God, I was lucky to have him.

Fortunately, I was in pretty good health otherwise, and quickly recovered. Still, I was nowhere near fully myself again, and the pain med continued to throw me for a loop. But over the next few days, in addition to soreness, I was battling boredom and a fair amount of cabin fever. Garrett was a trouper, putting up with my foul mood.

Finally, Thursday night, I kinda snapped. Looking over at him, I growled out, "Dude. I'm going out of my mind here! I love you, man, for taking care of me... but Goddamn, I kinda wish you'd give me like five minutes of privacy so I could rub one out and take the edge off. It's been too long as it is!"

He gave me a level look and shot back, "Don't bitch at me, man. Just do it! We're all guys here..."

"Very funny. I've already made a spectacle out of myself, thank you very much. I'm not gonna whip it out."
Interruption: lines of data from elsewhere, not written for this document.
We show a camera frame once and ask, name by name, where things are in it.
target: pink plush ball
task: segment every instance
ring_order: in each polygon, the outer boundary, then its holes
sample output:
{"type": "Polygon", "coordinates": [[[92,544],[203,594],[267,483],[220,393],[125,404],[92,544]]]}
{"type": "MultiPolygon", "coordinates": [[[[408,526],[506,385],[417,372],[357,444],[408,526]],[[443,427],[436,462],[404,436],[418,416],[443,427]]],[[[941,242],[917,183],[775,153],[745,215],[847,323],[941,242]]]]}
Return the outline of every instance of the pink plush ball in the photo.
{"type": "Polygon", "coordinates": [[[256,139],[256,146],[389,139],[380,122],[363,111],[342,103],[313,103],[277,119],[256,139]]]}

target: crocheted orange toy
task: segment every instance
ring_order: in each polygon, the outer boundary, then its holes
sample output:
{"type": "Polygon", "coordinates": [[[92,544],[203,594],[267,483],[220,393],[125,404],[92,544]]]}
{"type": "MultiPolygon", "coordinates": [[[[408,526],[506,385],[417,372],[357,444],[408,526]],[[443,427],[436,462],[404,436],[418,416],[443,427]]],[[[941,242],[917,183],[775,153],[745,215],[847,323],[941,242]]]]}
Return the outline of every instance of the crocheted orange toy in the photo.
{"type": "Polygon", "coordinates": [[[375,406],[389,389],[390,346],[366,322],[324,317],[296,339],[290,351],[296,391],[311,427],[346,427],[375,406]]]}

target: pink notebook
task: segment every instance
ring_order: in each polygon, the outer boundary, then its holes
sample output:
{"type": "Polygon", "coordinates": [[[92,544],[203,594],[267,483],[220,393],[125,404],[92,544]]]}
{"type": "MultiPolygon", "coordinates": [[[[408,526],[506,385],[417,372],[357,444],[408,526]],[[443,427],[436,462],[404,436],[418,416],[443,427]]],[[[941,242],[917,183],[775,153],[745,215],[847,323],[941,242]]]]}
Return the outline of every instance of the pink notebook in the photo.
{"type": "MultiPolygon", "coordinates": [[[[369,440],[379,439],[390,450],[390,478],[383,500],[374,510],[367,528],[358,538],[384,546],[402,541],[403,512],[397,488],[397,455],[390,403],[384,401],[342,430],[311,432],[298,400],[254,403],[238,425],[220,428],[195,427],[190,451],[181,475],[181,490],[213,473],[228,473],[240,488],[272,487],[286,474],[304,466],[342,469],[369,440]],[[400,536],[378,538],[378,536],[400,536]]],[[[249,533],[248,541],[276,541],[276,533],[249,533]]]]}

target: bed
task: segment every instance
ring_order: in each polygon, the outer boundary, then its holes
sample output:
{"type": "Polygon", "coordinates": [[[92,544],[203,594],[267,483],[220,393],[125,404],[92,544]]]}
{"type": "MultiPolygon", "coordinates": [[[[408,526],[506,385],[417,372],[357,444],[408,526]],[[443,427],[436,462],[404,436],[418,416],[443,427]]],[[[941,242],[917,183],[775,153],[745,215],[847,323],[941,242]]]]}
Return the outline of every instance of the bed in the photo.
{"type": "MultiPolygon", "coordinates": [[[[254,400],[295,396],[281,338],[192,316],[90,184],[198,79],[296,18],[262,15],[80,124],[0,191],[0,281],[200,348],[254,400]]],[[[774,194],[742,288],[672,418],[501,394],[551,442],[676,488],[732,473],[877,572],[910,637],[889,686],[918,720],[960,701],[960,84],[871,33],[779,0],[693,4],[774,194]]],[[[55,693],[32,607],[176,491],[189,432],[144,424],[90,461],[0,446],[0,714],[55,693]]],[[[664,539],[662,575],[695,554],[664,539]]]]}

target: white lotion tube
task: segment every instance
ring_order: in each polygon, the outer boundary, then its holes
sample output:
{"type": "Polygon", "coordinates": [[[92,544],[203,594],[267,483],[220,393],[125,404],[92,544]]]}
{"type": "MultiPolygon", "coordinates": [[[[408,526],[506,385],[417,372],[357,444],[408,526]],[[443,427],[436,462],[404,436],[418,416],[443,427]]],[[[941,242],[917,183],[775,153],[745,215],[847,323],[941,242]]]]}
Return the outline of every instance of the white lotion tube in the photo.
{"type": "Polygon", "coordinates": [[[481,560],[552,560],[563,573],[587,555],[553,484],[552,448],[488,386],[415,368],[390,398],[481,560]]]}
"Geez man, it's not like I haven't seen your pencil dick a hundred times already at the gym."

I glowered at him. "That's different. Besides, being left with nothing but my right hand is just another reminder about how badly my love life sucks. You don't have to resort to jerking off—you've got an actual woman to give you all the help you need."

Garrett exasperatedly closed the book he was reading and turned towards me. "Oh please. Do you think there is a married man, anywhere, whose wife is giving them everything they need? Trust me, I switch over to 'single player' all the time."
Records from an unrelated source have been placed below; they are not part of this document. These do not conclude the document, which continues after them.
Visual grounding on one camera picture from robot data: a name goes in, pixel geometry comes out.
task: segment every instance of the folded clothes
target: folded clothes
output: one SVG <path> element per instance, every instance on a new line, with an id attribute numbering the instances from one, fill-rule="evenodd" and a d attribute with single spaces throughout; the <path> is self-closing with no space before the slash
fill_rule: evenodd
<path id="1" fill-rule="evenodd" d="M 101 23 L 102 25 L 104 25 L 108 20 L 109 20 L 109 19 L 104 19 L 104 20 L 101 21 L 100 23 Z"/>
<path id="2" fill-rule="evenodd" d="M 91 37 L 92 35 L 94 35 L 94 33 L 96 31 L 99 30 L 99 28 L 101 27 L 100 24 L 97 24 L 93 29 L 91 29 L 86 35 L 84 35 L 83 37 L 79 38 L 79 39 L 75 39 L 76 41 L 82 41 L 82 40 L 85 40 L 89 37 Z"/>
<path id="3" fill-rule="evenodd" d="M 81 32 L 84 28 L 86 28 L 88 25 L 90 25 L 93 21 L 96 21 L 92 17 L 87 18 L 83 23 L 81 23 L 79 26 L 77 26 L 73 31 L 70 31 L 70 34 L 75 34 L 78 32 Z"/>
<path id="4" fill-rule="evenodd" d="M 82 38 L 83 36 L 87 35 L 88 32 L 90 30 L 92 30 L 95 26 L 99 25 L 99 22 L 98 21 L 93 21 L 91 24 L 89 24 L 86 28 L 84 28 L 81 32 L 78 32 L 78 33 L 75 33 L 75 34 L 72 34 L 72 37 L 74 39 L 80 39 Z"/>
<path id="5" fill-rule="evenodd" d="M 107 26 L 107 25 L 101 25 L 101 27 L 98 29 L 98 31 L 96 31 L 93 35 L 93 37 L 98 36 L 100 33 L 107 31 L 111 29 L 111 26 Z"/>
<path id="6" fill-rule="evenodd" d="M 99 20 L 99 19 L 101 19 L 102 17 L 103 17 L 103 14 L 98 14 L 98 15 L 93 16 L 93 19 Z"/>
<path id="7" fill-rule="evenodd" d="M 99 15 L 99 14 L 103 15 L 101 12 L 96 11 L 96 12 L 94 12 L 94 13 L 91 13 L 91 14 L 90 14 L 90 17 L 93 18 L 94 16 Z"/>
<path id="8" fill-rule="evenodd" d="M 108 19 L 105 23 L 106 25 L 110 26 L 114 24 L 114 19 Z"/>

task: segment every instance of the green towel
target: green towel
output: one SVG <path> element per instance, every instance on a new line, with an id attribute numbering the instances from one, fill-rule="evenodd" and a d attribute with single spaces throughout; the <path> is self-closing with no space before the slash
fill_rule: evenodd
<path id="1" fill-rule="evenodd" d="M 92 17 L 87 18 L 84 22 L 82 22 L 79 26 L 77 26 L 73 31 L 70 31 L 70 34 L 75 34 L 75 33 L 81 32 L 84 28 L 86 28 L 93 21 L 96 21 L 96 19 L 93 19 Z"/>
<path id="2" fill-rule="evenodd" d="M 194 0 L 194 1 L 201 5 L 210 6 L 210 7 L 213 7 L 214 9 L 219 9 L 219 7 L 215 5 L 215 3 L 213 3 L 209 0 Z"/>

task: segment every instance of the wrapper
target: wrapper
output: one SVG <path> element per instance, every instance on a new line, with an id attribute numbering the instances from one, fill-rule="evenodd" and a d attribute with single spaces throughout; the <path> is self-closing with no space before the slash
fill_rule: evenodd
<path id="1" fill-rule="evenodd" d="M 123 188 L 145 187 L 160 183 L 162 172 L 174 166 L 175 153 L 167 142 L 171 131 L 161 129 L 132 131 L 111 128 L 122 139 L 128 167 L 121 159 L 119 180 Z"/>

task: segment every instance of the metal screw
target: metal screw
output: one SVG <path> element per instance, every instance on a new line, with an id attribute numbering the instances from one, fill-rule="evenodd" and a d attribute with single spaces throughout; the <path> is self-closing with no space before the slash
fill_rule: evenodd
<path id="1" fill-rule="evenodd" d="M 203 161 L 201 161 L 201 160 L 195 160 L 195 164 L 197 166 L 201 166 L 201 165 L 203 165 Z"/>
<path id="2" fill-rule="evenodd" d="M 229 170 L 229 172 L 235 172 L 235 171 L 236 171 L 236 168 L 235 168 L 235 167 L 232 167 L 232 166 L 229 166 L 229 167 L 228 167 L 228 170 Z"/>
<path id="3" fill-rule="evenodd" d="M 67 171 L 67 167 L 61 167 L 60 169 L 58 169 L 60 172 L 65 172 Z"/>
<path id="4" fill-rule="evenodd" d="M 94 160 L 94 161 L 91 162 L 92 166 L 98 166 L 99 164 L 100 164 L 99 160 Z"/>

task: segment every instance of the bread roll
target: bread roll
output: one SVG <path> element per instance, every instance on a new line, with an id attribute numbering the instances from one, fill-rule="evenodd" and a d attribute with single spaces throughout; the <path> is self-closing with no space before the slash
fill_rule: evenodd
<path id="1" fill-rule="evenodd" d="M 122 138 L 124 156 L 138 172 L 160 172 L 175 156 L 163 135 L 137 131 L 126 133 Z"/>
"Aw geez, man... seriously? Ellie let's you jerk off by yourself?"

Garrett guffawed. "No sir—Ellie thinks beating your meat is a form of cheating! The one time she nearly caught me, there was hell to pay. I have to go deep undercover to pull it off."

I looked at him for a second, before we both exploded in laughter. Me laughing so hard I think I re-opened my incisions. "What is the deal with that?" I asked in wonderment. "Why do women get so bent out of shape about guys jerking themselves off? Taking it personally? And God forbid you be watching porn while going at it... that makes you worse than Hitler!"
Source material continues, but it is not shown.